What this task involves:
Exclude the pictures and repeat all of the data exactly.

---------- Data supplied ----------

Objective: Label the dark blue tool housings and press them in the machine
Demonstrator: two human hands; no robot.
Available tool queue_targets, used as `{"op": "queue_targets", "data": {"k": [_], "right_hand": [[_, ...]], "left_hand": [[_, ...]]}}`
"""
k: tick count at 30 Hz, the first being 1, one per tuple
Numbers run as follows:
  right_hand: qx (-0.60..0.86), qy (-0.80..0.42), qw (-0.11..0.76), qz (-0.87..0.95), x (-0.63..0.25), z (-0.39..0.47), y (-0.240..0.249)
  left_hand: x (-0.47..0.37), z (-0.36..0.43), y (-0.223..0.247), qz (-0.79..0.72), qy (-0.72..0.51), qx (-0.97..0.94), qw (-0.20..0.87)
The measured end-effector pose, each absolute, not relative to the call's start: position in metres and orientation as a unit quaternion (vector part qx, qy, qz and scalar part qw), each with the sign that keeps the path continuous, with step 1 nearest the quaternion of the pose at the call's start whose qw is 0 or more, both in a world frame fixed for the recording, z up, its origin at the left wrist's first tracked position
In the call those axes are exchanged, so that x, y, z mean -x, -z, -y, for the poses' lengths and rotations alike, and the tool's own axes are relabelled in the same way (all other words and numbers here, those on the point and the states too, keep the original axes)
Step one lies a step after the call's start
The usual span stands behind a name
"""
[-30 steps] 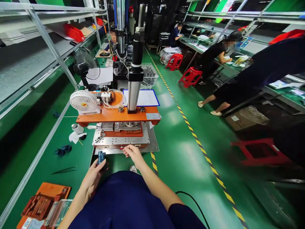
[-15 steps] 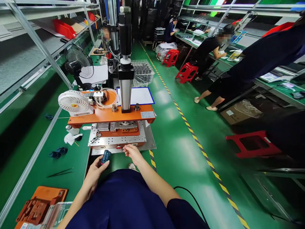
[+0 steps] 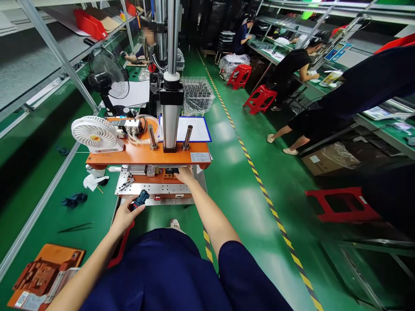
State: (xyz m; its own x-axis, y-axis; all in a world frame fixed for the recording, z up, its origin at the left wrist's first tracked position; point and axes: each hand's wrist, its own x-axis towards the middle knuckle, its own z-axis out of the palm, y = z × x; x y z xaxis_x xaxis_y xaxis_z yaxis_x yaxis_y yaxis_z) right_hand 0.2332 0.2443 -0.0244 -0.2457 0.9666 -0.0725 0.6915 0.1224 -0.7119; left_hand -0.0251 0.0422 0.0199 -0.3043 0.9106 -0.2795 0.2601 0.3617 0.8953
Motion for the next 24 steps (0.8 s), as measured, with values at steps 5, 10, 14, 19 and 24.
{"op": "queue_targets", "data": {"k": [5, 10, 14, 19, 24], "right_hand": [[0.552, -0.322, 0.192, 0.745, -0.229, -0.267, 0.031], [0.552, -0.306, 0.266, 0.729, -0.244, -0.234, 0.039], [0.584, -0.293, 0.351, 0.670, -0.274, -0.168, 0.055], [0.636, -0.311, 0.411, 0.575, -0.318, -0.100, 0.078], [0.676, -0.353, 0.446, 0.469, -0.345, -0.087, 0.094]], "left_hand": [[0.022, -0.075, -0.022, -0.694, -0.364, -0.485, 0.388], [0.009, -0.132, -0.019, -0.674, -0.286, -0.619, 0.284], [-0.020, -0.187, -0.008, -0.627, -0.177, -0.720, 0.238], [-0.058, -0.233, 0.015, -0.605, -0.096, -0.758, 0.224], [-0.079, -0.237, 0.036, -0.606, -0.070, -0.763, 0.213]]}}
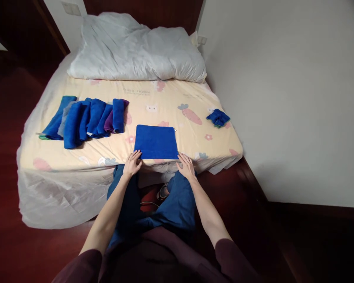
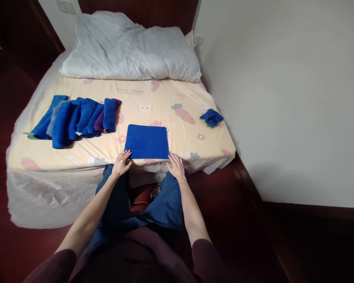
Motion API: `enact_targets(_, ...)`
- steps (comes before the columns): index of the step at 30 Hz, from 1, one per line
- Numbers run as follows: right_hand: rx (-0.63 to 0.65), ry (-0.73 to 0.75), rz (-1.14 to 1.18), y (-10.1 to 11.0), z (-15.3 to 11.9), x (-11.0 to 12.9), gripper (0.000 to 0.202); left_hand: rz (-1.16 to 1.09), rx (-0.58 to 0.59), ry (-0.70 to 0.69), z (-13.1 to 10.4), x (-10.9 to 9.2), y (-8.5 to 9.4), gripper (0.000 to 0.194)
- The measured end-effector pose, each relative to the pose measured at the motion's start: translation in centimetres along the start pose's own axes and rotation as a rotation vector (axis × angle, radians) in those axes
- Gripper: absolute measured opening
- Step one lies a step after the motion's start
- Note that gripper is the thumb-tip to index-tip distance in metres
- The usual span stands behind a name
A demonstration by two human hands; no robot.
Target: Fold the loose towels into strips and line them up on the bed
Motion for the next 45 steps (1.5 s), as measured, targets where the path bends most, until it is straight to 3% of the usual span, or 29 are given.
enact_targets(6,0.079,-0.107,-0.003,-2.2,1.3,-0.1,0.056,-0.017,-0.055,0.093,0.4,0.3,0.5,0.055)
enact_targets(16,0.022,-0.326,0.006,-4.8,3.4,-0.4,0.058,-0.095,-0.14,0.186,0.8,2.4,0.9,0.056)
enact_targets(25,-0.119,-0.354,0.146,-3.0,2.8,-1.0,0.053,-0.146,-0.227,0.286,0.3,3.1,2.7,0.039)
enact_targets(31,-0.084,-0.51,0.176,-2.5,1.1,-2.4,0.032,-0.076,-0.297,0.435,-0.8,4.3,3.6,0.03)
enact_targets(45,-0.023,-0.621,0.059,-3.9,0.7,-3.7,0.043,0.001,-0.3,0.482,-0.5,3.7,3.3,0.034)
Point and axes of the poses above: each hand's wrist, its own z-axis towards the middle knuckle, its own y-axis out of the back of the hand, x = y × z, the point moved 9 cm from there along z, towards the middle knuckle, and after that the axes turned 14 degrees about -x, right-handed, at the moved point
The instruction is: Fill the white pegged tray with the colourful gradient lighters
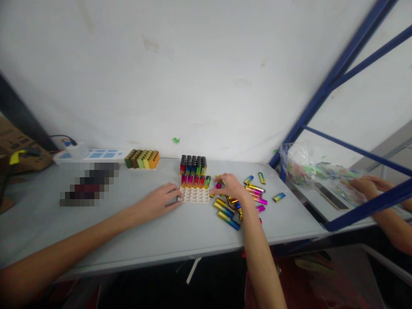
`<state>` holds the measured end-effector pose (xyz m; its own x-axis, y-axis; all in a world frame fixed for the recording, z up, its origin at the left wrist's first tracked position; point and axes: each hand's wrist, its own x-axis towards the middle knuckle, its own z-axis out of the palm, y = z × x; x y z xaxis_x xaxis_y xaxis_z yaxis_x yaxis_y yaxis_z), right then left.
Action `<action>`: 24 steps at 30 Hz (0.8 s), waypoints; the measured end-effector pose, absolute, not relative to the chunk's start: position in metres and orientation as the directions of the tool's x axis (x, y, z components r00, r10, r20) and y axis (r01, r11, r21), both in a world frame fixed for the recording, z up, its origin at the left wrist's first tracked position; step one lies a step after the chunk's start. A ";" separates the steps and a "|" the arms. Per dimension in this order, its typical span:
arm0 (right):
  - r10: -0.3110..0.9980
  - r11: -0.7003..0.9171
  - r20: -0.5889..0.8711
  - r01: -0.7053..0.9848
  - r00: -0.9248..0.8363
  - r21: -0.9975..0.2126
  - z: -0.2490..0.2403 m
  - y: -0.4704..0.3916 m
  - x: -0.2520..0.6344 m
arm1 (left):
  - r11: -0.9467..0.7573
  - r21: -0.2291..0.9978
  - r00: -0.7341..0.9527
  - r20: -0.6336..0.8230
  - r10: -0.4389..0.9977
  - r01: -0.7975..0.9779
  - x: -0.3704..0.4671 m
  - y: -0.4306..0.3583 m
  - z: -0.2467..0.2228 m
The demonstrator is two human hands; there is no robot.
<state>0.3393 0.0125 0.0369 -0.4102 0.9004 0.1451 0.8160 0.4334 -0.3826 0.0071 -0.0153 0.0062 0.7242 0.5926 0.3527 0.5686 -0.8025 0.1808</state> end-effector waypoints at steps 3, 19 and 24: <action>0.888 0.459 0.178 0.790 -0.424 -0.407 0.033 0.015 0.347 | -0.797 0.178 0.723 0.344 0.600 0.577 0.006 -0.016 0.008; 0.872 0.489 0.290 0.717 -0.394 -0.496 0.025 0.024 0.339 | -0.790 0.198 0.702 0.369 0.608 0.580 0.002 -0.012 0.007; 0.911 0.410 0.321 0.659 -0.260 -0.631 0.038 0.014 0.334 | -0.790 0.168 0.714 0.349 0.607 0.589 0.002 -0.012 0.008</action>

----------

Answer to this exercise:
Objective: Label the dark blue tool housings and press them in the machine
Demonstrator: two human hands; no robot.
Available tool queue_targets, used as `{"op": "queue_targets", "data": {"k": [_], "right_hand": [[_, ...]], "left_hand": [[_, ...]]}}`
"""
k: tick count at 30 Hz, the first being 1, one per tuple
Numbers run as follows:
  right_hand: qx (-0.60..0.86), qy (-0.80..0.42), qw (-0.11..0.76), qz (-0.87..0.95), x (-0.63..0.25), z (-0.39..0.47), y (-0.240..0.249)
  left_hand: x (-0.47..0.37), z (-0.36..0.43), y (-0.223..0.247), qz (-0.79..0.72), qy (-0.72..0.51), qx (-0.97..0.94), qw (-0.20..0.87)
The measured end-effector pose, each absolute, not relative to the call's start: position in metres and orientation as a unit quaternion (vector part qx, qy, qz and scalar part qw), each with the sign that keeps the path continuous, with step 1 nearest the quaternion of the pose at the call's start whose qw is 0 or more, both in a world frame fixed for the recording, z up, its origin at the left wrist's first tracked position
In the call those axes are exchanged, so that x, y, z mean -x, -z, -y, for the poses' lengths and rotations alike, and the tool's own axes are relabelled in the same way (all other words and numbers here, those on the point and the states too, keep the original axes)
Step one lies a step after the call's start
The usual span stands behind a name
"""
[-30 steps] 
[-15 steps] 
[+0 steps] 
State: (xyz m; its own x-axis, y-axis; all in a world frame fixed for the recording, z up, its origin at the left wrist's first tracked position; point and axes: each hand's wrist, its own x-axis towards the middle knuckle, its own z-axis out of the palm, y = z × x; x y z xaxis_x xaxis_y xaxis_z yaxis_x yaxis_y yaxis_z) right_hand 0.2332 0.2443 -0.0244 -0.2457 0.9666 -0.0725 0.6915 0.1224 -0.7119; left_hand -0.0251 0.0422 0.0199 -0.3043 0.9106 -0.2795 0.2601 0.3617 0.8953
Motion for the next 24 steps (0.8 s), as measured, with values at steps 5, 10, 14, 19 and 24.
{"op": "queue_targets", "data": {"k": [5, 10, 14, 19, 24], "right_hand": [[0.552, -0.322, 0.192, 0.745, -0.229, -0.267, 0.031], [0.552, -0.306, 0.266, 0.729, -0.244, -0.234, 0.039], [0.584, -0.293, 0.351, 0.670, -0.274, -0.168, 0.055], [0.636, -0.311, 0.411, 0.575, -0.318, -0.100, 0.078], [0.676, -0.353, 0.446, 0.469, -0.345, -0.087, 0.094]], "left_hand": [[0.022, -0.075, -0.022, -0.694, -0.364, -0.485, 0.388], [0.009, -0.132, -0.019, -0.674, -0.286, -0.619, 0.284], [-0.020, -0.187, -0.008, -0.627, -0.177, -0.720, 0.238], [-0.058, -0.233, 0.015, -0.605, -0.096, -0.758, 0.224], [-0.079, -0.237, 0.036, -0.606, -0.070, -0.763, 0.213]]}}
Motion API: `enact_targets(_, ...)`
- steps (comes before the columns): index of the step at 30 Hz, from 1, one per line
- Numbers run as follows: right_hand: rx (-0.63 to 0.65), ry (-0.73 to 0.75), rz (-1.14 to 1.18), y (-10.1 to 11.0), z (-15.3 to 11.9), x (-11.0 to 12.9), gripper (0.000 to 0.202); left_hand: rz (-1.16 to 1.09), rx (-0.58 to 0.59), ry (-0.70 to 0.69), z (-13.1 to 10.4), x (-10.9 to 9.2), y (-8.5 to 9.4), gripper (0.000 to 0.194)
- The measured end-effector pose, each relative to the pose measured at the motion's start: translation in centimetres along the start pose's own axes and rotation as a rotation vector (axis × angle, radians) in those axes
- Gripper: absolute measured opening
- Step one lies a step after the motion's start
- Note that gripper is the thumb-tip to index-tip distance in metres
- The usual span stands behind a name
A demonstration by two human hands; no robot.
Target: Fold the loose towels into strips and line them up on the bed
Motion for the next 45 steps (1.5 s), as measured, targets where the path bends most, until it is straight to 3% of the usual span, or 29 are given.
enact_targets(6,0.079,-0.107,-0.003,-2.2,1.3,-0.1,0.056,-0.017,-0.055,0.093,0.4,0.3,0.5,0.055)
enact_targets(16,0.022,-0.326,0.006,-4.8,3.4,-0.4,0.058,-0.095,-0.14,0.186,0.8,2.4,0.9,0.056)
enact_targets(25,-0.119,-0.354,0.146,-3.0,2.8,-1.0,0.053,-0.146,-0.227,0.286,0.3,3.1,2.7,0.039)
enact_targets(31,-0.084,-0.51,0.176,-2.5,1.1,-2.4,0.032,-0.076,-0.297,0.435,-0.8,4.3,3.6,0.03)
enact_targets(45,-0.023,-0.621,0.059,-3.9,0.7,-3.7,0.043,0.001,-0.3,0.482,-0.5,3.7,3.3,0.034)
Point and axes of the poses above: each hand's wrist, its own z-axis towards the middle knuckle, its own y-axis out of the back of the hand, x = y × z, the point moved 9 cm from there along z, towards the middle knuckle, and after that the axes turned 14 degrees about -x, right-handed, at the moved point
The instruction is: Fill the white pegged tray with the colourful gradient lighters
`<state>` holds the measured end-effector pose (xyz m; its own x-axis, y-axis; all in a world frame fixed for the recording, z up, its origin at the left wrist's first tracked position; point and axes: each hand's wrist, its own x-axis towards the middle knuckle, its own z-axis out of the palm, y = z × x; x y z xaxis_x xaxis_y xaxis_z yaxis_x yaxis_y yaxis_z), right then left.
Action `<action>`: 24 steps at 30 Hz (0.8 s), waypoints; the measured end-effector pose, absolute, not relative to the chunk's start: position in metres and orientation as the directions of the tool's x axis (x, y, z components r00, r10, r20) and y axis (r01, r11, r21), both in a world frame fixed for the recording, z up, its origin at the left wrist's first tracked position; step one lies a step after the chunk's start. A ";" separates the steps and a "|" the arms. Per dimension in this order, its typical span:
arm0 (right):
  - r10: -0.3110..0.9980
  - r11: -0.7003..0.9171
  - r20: -0.5889..0.8711
  - r01: -0.7053..0.9848
  - r00: -0.9248..0.8363
  - r21: -0.9975..0.2126
  - z: -0.2490..0.2403 m
  - y: -0.4704..0.3916 m
  - x: -0.2520..0.6344 m
arm1 (left):
  - r11: -0.9467..0.7573
  - r21: -0.2291..0.9978
  - r00: -0.7341..0.9527
  - r20: -0.6336..0.8230
  - r10: -0.4389..0.9977
  - r01: -0.7975..0.9779
  - x: -0.3704..0.4671 m
  - y: -0.4306..0.3583 m
  - z: -0.2467..0.2228 m
The demonstrator is two human hands; there is no robot.
<state>0.3393 0.0125 0.0369 -0.4102 0.9004 0.1451 0.8160 0.4334 -0.3826 0.0071 -0.0153 0.0062 0.7242 0.5926 0.3527 0.5686 -0.8025 0.1808</state> end-effector waypoints at steps 3, 19 and 24: <action>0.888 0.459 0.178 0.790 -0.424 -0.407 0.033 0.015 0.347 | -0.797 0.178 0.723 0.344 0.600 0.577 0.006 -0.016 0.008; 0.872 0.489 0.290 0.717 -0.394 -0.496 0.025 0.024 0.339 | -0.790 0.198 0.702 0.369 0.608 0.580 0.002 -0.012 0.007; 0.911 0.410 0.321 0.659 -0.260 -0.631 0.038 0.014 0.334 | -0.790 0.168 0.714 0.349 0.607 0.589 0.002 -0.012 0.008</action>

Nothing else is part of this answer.